**Aim of the task:**
Will you return, word for word, only the lines from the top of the data below down to and including the one with "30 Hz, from"?

____________

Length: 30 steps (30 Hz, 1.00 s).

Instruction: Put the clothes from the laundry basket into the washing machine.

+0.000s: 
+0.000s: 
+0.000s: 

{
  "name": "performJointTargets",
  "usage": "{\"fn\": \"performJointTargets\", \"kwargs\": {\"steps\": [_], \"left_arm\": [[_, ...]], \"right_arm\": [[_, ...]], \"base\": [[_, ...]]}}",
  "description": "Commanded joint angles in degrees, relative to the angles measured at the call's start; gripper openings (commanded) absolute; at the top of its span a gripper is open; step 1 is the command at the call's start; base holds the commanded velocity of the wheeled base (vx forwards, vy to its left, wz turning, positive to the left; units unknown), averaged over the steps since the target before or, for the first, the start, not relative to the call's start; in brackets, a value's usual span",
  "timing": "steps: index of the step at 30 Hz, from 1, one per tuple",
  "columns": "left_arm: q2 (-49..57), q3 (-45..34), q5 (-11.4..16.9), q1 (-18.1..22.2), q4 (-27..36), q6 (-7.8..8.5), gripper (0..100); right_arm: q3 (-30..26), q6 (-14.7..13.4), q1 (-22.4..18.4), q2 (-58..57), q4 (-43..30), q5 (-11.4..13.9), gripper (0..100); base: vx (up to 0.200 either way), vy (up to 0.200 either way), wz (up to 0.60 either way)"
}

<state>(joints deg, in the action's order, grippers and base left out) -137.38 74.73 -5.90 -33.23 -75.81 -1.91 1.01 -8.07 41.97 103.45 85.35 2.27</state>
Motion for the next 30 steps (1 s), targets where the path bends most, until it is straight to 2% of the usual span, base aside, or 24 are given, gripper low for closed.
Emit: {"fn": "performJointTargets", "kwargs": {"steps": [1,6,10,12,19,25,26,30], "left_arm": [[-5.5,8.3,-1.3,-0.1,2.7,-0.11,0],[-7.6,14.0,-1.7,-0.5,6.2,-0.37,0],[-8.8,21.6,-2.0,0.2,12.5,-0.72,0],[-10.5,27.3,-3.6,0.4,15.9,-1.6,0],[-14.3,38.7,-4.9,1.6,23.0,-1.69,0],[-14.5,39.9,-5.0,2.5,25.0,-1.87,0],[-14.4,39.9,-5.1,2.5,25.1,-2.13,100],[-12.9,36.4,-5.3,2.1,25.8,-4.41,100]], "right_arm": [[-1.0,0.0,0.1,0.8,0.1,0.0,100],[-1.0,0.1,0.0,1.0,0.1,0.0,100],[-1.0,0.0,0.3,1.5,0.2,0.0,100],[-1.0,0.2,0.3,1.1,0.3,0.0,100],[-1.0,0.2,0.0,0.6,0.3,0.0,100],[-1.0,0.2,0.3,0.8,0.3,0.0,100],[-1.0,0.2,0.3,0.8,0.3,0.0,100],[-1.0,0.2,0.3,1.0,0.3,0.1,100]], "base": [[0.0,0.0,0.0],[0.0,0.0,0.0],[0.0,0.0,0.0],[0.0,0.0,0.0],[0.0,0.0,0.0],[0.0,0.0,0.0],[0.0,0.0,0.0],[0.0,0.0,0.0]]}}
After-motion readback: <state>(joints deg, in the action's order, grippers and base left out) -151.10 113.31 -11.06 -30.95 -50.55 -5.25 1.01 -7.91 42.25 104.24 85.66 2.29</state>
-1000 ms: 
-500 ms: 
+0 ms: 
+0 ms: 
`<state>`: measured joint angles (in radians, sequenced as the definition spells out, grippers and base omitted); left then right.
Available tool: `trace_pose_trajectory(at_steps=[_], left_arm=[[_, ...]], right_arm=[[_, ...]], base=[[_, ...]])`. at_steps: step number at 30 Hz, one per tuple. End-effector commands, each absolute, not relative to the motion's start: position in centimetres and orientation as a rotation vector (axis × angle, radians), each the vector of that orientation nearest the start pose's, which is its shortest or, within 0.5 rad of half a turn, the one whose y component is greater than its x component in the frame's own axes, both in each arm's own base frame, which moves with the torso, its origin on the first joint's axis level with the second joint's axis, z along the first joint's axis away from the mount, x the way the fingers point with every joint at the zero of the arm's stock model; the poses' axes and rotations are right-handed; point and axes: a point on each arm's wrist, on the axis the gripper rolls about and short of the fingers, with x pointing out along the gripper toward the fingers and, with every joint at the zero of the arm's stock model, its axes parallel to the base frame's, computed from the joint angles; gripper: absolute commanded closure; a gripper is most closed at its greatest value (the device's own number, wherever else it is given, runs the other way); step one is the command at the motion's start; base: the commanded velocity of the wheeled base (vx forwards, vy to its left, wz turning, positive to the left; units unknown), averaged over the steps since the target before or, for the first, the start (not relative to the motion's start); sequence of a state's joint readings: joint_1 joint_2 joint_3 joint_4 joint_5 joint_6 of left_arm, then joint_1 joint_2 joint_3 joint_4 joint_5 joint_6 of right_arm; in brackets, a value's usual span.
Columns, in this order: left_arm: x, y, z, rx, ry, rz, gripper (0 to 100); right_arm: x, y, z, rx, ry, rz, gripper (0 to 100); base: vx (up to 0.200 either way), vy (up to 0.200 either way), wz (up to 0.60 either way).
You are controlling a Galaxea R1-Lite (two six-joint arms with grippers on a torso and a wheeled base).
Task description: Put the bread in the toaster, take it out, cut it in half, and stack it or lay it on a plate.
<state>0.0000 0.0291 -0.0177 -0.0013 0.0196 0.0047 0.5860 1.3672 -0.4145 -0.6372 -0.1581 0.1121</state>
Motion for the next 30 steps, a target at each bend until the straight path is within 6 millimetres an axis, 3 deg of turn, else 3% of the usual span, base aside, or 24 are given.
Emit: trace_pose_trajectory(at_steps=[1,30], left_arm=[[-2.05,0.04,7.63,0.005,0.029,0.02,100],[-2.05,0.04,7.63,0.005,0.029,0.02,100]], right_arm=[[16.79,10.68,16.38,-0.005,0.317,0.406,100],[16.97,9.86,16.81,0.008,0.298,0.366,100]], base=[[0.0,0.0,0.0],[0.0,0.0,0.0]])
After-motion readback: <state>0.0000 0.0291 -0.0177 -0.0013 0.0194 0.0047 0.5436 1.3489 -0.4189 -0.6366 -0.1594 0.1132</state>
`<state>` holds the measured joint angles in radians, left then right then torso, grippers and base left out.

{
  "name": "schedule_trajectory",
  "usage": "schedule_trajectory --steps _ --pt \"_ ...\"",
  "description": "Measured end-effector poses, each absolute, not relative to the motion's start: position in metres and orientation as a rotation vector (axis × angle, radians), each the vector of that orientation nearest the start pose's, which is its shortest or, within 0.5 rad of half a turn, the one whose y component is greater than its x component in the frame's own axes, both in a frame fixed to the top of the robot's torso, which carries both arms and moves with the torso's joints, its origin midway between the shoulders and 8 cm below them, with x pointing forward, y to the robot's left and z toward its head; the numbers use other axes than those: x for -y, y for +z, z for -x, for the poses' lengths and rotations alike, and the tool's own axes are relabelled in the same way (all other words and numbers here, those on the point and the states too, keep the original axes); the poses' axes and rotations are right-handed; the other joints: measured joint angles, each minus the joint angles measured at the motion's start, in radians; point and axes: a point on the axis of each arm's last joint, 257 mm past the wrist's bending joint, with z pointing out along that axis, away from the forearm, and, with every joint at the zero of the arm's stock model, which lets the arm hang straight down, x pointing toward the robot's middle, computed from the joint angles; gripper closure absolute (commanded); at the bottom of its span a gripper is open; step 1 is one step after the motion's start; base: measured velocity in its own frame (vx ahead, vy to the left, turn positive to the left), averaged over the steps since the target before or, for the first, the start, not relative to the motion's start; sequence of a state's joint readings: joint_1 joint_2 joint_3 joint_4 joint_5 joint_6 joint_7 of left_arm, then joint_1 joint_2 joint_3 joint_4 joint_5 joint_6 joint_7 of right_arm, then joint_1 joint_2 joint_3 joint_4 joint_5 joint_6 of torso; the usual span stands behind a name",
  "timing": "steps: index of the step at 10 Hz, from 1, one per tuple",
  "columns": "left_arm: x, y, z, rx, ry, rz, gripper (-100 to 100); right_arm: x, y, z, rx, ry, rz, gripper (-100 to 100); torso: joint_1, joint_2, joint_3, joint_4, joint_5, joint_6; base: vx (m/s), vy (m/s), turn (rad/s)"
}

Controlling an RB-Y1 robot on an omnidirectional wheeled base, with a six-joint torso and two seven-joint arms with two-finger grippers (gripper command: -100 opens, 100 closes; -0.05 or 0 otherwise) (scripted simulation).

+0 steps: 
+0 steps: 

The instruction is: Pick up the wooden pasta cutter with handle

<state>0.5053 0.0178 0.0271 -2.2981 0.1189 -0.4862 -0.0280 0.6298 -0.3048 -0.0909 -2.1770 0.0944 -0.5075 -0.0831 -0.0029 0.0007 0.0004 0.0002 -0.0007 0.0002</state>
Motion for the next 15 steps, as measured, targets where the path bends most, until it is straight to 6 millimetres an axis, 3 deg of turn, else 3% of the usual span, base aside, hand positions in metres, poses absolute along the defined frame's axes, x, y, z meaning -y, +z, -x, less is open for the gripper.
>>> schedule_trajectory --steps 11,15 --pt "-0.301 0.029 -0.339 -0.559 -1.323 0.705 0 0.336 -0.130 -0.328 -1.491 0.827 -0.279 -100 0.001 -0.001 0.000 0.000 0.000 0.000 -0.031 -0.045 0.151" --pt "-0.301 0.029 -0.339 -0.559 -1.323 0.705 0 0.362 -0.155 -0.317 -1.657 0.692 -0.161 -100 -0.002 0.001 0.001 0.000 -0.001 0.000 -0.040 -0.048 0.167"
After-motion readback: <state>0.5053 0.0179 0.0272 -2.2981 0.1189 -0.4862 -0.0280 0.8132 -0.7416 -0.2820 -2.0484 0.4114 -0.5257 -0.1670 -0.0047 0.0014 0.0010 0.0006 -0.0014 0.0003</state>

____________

**Written answer:**
Length: 30 steps (30 Hz, 1.00 s).

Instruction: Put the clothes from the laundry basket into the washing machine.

+0.000s: 
+0.000s: 
+0.000s: 

{
  "name": "performJointTargets",
  "usage": "{\"fn\": \"performJointTargets\", \"kwargs\": {\"steps\": [_], \"left_arm\": [[_, ...]], \"right_arm\": [[_, ...]], \"base\": [[_, ...]]}}",
  "description": "Commanded joint angles in degrees, relative to the angles measured at the call's start; gripper openings (commanded) absolute; at the top of its span a gripper is open; step 1 is the command at the call's start; base holds the commanded velocity of the wheeled base (vx forwards, vy to its left, wz turning, positive to the left; units unknown), averaged over the steps since the target before or, for the first, the start, not relative to the call's start; in brackets, a value's usual span",
  "timing": "steps: index of the step at 30 Hz, from 1, one per tuple",

What appears above is the full answer.